§ ACTIVITY
In the records that follow, show each line where the word "finger" is present.

=== EXTRACTED MATERIAL ===

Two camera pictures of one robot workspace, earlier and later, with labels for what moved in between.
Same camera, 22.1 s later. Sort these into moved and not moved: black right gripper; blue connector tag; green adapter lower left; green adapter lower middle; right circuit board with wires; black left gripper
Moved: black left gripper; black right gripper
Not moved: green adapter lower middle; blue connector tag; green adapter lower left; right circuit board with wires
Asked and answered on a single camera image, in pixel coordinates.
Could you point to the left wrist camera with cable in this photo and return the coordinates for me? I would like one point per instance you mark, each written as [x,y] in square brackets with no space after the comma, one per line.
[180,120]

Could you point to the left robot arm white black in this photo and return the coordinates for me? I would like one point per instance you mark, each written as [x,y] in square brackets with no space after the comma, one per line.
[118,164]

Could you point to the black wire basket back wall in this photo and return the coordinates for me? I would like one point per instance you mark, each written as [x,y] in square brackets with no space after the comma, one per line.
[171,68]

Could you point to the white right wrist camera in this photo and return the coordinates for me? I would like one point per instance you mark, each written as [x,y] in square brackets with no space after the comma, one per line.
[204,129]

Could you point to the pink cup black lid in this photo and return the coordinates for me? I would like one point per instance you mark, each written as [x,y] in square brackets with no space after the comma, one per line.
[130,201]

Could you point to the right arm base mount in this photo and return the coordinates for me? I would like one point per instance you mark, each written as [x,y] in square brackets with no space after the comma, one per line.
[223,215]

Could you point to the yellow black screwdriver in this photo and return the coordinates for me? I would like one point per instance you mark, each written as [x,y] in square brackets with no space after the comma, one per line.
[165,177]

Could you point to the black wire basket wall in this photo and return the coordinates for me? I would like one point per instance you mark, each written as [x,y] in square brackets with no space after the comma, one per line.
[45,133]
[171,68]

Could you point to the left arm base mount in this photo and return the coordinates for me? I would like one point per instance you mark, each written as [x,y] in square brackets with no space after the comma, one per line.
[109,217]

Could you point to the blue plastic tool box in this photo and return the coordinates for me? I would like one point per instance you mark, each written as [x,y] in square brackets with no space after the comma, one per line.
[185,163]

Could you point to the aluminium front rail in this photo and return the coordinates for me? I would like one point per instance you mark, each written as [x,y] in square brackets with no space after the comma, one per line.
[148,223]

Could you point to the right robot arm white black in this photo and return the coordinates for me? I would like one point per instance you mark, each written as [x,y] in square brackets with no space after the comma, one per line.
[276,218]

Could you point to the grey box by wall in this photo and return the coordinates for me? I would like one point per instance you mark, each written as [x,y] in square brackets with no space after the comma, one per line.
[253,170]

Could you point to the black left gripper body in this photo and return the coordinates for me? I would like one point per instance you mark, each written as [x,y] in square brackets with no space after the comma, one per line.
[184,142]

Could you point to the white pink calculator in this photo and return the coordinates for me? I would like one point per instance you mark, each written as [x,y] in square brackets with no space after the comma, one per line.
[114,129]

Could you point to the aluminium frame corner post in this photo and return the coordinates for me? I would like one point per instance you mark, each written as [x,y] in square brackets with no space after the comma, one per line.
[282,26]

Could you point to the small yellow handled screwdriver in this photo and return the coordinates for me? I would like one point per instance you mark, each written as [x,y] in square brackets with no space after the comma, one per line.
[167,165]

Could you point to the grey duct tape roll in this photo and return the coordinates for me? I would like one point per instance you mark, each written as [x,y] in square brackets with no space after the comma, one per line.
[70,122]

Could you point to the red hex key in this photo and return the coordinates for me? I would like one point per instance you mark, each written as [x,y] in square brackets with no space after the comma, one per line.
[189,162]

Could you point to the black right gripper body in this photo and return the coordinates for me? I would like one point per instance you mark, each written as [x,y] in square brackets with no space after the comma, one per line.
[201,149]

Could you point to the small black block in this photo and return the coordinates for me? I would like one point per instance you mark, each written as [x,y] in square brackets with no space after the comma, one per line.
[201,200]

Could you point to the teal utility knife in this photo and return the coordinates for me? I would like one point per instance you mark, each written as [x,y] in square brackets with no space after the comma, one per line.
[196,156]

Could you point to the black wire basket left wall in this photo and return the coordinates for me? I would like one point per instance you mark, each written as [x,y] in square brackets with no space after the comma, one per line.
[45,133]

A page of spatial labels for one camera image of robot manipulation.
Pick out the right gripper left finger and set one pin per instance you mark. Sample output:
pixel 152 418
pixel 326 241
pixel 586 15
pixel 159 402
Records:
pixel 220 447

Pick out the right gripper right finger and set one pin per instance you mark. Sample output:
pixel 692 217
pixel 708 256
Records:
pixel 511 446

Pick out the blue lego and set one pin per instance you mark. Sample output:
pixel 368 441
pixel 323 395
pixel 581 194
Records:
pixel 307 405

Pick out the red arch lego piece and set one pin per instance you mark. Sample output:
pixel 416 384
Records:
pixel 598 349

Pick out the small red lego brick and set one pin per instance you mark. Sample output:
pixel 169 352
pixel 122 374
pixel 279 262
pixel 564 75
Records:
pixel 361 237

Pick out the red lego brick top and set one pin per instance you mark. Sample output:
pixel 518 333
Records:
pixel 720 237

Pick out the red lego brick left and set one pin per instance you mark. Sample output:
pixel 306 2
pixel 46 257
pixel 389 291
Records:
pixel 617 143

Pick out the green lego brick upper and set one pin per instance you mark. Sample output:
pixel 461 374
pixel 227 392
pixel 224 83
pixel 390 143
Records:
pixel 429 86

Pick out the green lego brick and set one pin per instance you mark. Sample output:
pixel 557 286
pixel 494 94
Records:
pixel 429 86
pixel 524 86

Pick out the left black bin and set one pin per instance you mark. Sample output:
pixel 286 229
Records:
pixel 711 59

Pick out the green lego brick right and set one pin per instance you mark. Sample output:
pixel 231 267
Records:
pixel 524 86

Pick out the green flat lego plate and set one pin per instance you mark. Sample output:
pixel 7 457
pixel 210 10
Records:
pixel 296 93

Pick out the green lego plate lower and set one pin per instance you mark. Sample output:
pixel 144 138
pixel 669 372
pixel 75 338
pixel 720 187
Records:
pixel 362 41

===

§ ANSWER TO THIS TASK
Pick out the right gripper left finger and set one pin per instance you mark. Sample output:
Pick out the right gripper right finger and set one pin per instance you mark. Sample output:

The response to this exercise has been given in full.